1. It is plagiarism to copy another’s words directly and present them as your own without quotation marks and direct indication of whose words you are copying.  All significant phrases, clauses, and passages copied from another source require quotation marks and proper acknowledgment, down to the page number(s) of printed texts.

2. It is plagiarism to paraphrase another writer’s work by altering some words but communicating the same essential point(s) made by the original author without proper acknowledgment.  Though quotation marks are not needed with paraphrasing, you must still acknowledge the original source directly.

3. Plagiarism includes presenting someone else’s ideas or factual discoveries as your own.  If you follow another person’s general outline or approach to a topic, presenting another’s original thinking or specific conclusions as your own, you must cite the source even if your work is in your own words entirely.  When you present another’s statistics, definitions, or statements of fact in your own work, you must also cite the source.

4. Plagiarism includes allowing someone else to prepare work that you present as your own.
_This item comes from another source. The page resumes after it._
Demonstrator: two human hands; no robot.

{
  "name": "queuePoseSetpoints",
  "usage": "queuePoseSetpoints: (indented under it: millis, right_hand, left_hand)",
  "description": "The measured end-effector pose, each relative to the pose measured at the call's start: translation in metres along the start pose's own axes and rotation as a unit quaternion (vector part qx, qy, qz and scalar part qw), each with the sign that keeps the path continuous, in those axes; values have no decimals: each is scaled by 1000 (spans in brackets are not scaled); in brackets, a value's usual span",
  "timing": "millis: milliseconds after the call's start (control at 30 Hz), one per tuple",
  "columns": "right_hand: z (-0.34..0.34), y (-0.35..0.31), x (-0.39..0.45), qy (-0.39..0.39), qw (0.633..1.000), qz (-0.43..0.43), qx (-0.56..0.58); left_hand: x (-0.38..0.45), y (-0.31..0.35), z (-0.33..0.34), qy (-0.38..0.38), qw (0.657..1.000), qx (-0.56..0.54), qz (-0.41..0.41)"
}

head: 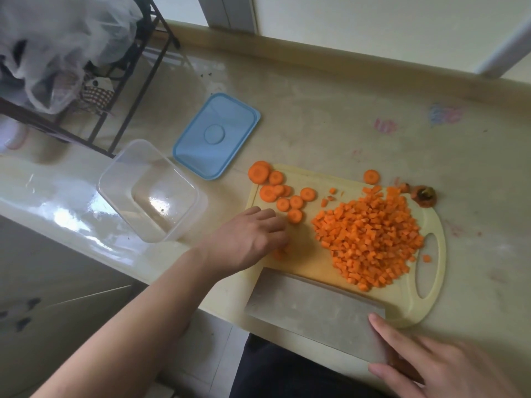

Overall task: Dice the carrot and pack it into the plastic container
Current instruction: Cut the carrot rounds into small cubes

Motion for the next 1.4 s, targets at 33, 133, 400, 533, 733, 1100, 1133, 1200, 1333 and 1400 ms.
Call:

5. Plagiarism applies in other media besides traditional written texts, including, but not limited to, oral presentations, graphs, charts, diagrams, artwork, video and audio compositions, and other electronic media such as web pages, PowerPoint presentations, and postings to online discussions.

For more on plagiarism, follow the "On Plagiarism" link on my website.  
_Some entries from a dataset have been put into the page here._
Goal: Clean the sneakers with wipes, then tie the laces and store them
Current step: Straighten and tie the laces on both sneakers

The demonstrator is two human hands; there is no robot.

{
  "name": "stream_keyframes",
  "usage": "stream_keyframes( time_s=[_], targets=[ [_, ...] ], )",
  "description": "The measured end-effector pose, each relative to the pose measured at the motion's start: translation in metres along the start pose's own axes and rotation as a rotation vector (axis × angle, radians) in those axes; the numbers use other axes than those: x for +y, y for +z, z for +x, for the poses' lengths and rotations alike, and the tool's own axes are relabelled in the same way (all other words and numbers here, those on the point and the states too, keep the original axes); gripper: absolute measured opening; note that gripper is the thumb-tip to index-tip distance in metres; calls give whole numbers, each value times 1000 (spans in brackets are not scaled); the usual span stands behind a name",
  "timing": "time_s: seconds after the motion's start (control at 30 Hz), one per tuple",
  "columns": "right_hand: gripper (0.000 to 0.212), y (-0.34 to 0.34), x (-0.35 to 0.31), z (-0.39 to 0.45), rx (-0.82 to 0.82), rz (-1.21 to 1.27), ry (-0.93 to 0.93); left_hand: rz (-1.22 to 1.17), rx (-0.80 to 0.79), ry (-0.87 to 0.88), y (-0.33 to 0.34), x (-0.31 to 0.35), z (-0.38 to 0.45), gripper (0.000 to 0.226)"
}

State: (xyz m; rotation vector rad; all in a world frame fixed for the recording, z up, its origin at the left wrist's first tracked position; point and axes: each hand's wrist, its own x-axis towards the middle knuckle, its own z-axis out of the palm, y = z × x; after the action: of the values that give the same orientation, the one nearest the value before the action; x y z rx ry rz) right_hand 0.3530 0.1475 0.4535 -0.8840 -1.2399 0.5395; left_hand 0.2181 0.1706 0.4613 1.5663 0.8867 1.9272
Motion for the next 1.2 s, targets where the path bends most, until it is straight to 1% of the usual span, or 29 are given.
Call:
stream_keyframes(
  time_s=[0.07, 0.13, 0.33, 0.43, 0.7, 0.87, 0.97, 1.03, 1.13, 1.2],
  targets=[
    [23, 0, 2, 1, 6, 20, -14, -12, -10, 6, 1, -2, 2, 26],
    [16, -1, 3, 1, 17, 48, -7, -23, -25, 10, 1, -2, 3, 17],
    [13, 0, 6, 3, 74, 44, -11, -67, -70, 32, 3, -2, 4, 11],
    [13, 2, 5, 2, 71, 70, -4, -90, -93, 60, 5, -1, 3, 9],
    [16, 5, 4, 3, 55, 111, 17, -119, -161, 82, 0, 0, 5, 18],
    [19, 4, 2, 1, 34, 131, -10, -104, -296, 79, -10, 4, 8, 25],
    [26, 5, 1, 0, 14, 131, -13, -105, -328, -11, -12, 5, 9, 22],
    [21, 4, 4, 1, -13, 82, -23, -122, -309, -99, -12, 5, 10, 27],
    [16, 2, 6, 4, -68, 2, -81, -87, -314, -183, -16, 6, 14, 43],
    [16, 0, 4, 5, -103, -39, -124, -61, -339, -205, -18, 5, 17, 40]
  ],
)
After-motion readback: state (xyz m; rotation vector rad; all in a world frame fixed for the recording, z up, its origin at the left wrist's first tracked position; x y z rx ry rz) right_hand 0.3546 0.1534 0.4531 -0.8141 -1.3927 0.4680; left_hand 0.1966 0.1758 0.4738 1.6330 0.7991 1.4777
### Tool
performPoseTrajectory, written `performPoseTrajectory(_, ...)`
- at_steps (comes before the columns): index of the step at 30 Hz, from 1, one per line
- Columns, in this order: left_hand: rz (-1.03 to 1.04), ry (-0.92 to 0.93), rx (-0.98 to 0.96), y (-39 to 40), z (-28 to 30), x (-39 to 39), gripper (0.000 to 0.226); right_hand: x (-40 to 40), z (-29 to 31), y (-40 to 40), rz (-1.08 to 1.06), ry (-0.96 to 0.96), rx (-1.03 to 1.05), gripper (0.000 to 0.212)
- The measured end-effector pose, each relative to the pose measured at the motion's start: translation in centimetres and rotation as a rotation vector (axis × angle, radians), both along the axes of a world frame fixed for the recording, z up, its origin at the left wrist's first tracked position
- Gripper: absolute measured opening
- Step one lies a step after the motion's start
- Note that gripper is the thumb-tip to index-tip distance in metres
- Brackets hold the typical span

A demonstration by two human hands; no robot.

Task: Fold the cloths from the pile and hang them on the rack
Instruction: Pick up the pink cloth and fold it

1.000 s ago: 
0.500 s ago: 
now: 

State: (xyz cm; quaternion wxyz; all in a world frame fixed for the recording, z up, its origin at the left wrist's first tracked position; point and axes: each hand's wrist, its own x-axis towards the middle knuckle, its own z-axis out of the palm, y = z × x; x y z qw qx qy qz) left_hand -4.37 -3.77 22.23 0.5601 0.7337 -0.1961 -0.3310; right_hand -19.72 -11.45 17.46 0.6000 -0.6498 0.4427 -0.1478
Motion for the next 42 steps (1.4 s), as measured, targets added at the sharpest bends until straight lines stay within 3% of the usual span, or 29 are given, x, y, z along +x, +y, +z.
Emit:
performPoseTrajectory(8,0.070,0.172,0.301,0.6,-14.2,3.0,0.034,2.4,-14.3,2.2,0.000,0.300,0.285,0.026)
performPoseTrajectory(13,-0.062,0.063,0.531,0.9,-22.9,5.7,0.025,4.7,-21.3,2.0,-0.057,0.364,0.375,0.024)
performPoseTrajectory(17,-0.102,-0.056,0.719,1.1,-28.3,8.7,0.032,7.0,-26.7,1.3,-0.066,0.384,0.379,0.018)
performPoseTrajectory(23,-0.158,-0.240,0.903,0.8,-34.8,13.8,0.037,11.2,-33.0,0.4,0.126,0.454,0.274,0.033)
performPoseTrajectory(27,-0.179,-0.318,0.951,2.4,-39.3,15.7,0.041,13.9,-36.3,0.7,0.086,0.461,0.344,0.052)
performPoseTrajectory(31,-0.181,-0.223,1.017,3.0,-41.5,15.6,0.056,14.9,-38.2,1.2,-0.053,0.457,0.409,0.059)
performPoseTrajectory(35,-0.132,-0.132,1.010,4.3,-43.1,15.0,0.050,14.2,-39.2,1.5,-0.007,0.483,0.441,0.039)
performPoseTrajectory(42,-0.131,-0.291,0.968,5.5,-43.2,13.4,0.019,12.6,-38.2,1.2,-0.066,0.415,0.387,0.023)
Withdrawal Policies: Students are encouraged to read the withdrawal policy found at https://www.mga.edu/registrar/registration/drop-add.php before dropping/withdrawing from the class. Students may withdraw from the course and earn a grade of “W” up to and including the midterm date (June 30th). After midterm, students who withdraw will receive a grade of “WF.” A WF is calculated in the GPA as an “F.” Instructors may assign “W” grades for students with excessive absences (beyond the number of absences permitted by the instructor’s stated attendance policy). Students may withdraw from a maximum of five courses throughout their enrollment at Middle Georgia State. Beyond the five-course limit, withdrawals result in “F” grades. 

Class Behavior Expectations and Consequences for Violations: Middle Georgia State University students are responsible for reading, understanding, and abiding by the MGA Student Code of Conduct. The students’ Code of Conduct, Responsibilities, Procedures, and Rights are found at https://www.mga.edu/student-affairs/docs/MGA_Student_Handbook.pdf#page=47.
University Policy: Students are responsible for reading, understanding, and adhering to all Middle Georgia State University student policies, including those linked on the Syllabus Policy page.
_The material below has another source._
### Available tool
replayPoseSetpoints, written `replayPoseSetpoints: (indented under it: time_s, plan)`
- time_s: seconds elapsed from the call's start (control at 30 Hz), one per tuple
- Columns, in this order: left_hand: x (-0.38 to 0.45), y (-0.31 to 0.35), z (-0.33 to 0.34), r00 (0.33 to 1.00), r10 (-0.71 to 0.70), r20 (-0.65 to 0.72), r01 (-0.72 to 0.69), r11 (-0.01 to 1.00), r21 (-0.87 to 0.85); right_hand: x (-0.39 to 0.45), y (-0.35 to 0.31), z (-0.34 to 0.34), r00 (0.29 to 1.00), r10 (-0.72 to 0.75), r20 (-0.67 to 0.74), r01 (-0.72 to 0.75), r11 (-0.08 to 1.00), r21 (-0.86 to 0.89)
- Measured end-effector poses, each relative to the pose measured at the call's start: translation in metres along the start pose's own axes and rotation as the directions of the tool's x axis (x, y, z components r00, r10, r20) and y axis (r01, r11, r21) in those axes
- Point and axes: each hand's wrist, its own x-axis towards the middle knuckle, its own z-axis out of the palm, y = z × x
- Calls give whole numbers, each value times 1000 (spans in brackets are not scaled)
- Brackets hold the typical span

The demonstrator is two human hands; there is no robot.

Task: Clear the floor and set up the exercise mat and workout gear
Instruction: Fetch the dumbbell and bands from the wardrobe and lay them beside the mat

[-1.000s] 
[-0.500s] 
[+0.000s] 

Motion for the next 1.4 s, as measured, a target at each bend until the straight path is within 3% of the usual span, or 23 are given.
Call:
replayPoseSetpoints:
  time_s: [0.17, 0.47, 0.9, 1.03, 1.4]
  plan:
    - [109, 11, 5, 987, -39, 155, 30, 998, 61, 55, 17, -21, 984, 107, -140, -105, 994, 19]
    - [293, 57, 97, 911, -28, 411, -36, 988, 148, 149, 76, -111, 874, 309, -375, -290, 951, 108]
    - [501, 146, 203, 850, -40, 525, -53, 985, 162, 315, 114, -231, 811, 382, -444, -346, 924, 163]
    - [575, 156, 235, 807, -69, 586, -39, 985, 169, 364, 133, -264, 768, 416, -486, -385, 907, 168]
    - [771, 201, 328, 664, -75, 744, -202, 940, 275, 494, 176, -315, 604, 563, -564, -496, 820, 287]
MGA Policy on Disability Accommodations: Students seeking ADA accommodations must contact Middle Georgia State University Office of Disability Services in Macon at (478) 471-2985 or in Cochran at (478) 934-3023. See https://www.mga.edu/accessibility-services/

Plagiarism Prevention Tool Notification:
A plagiarism prevention service is used in evaluation of written work submitted for this course. As directed by the instructor, students are expected to submit or have their assignments submitted through the service in order to meet requirements for this course. The papers may be retained by the service for the sole purpose of checking for plagiarized content in future student submissions.

End of Course Evaluations:
Student evaluations of faculty are administered online at the end of each term/session for all courses with five or more students. Students will receive an email containing a link to a survey for each course in which they are enrolled. All responses are anonymous.